You are in the realm of mystic life insurers. We have ASO’d for 20 years, as low as 5 employees, the savings are carmungis and the risk 0, if managed properly.

Monday, August 26 at 12:26 pm | Reply

Joe Nunes:

I have been a pension actuary my entire career but still think insurance is the best product ever designed by our profession.

I have never understood why people who buy insurance and don’t have a claim feel like they ‘lost.’ I am thrilled every year when I pay for car insurance and have no claims–it means no injury and no lost time even though I have paid for someone else’s accident instead of my own.

ASO has its merits, but as Ken points out, both the advantages and the risks need to be understood.

Monday, August 26 at 1:05 pm | Reply

George:

This article explores a 50 life employer adopting ASO with no excess protection. Any employer adopting that approach IS taking on too much risk. I believe few would argue with that position.

That does not mean ASO for small business is a bad decision. ASO WITHOUT STOP LOSS protection is a bad decision for small employers. And there are options of ASO with stop loss for small employers that represent a reasonable risk to assume. Depending on the length of the plan, stability of the employee base, and nature of the benefits covered, ASO with stop loss could be a viable option for small business.

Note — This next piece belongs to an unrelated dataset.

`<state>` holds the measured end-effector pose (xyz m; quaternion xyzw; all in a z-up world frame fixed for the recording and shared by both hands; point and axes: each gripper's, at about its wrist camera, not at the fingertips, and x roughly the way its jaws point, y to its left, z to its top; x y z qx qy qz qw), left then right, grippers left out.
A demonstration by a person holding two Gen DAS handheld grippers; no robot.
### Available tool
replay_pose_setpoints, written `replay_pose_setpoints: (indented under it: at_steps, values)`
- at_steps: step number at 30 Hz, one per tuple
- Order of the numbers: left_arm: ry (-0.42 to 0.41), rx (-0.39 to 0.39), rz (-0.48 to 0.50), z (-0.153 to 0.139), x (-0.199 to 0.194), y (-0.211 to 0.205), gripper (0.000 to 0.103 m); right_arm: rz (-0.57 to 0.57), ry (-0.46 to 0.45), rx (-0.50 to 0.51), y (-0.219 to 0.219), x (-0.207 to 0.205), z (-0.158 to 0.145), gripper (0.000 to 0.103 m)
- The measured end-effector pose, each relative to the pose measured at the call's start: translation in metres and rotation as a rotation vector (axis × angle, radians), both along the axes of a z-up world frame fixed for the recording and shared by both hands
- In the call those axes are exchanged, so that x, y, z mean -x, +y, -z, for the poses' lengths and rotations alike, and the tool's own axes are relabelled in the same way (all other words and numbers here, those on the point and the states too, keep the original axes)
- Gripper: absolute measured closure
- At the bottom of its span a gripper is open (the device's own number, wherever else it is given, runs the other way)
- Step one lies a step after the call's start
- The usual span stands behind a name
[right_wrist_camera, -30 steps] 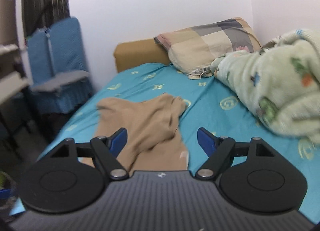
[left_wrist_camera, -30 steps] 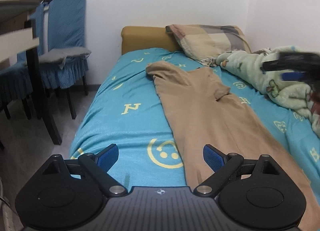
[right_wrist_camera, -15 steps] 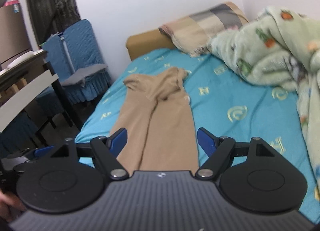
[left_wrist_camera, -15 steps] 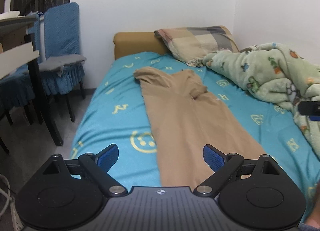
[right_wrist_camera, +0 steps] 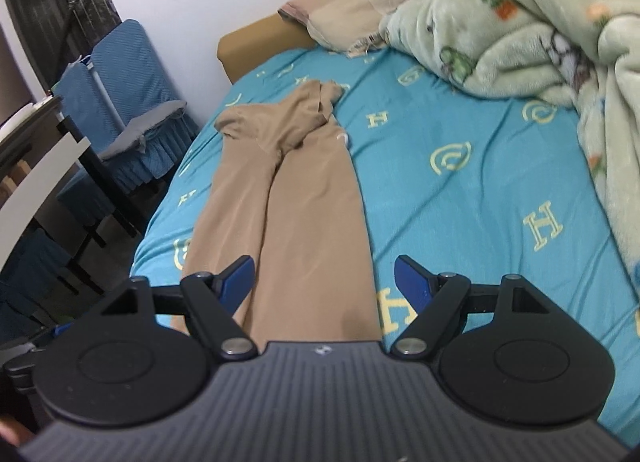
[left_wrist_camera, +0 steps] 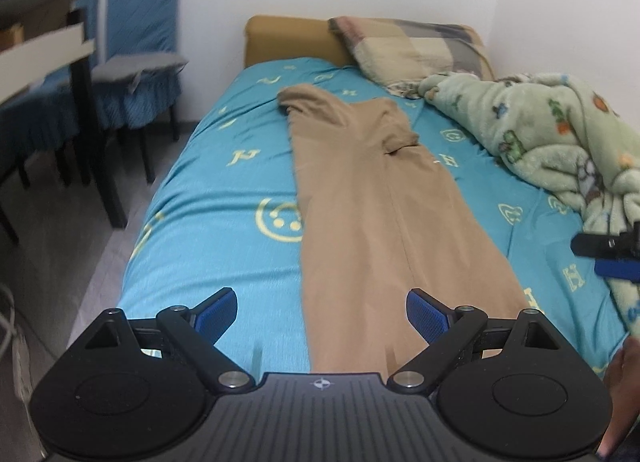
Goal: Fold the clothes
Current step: 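Move both grippers down to the hem end of the strip, then grasp the hem end with both grippers and fold it toward the collar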
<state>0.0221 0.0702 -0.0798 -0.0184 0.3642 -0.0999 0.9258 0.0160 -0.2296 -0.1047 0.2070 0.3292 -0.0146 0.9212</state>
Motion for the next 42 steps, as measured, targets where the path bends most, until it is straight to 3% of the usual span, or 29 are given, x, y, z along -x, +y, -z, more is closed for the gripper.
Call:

This article is extreme in its perspective and does not represent a rationed and reasoned approach to solving important benefit issues.

Monday, August 26 at 1:39 pm | Reply

Gordon Hart:

Working in this industry, I too am amazed by shortcuts taken by advisors and clients surrounding the decision to take more or less risk based on projections that are best case senario. While the worst case senario is entertaining, and I am not a big fan of ASO for small group, I think it would be more reasonable to point out differences in reserves (if any) and the use of trend and inflation on prospectively rated insured accounts. This does improve the outlook of ASO. But again, clients are hedging against actual lag and trend/inflation.